**EXERCISE DETAILS**:
Quote exactly, and only, the lines of the material below from the line with "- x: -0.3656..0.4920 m" through the line with "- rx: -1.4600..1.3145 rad".

**DATA SECTION**:
--*--

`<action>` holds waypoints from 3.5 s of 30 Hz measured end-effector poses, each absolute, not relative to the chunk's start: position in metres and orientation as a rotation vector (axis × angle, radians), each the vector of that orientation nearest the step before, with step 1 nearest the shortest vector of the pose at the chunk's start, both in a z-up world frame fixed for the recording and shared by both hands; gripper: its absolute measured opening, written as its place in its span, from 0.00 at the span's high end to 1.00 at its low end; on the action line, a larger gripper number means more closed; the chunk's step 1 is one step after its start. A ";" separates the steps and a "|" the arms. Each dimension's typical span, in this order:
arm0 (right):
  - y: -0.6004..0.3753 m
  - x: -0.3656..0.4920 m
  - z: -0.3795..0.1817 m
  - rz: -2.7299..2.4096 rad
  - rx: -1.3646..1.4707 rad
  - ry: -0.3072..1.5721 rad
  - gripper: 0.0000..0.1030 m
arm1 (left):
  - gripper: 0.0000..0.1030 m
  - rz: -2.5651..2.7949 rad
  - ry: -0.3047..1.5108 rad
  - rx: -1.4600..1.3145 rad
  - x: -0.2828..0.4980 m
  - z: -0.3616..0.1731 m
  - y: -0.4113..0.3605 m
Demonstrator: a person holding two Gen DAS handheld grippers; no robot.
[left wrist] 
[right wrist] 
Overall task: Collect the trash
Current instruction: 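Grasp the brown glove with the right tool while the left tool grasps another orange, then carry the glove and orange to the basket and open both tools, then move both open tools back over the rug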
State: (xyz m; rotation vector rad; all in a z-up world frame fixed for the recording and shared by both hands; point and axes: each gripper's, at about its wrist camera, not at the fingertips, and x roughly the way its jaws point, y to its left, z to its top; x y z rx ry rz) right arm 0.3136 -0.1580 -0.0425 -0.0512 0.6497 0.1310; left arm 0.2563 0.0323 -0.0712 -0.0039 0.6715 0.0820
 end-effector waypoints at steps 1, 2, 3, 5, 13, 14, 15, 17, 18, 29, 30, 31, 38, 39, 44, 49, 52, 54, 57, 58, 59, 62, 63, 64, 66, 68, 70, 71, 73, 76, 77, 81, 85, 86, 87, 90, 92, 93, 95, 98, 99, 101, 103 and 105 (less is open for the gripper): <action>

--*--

**COMPLETED EXERCISE**:
  - x: -0.3656..0.4920 m
  - z: -0.3795..0.1817 m
  - rz: -2.7299..2.4096 rad
  - rx: -1.3646..1.4707 rad
  - ry: -0.3072..1.5721 rad
  - gripper: 0.0000..0.1030 m
arm1 (left):
  - gripper: 0.0000..0.1030 m
  - rz: -2.5651..2.7949 rad
  - ry: -0.3047..1.5108 rad
  - rx: -1.4600..1.3145 rad

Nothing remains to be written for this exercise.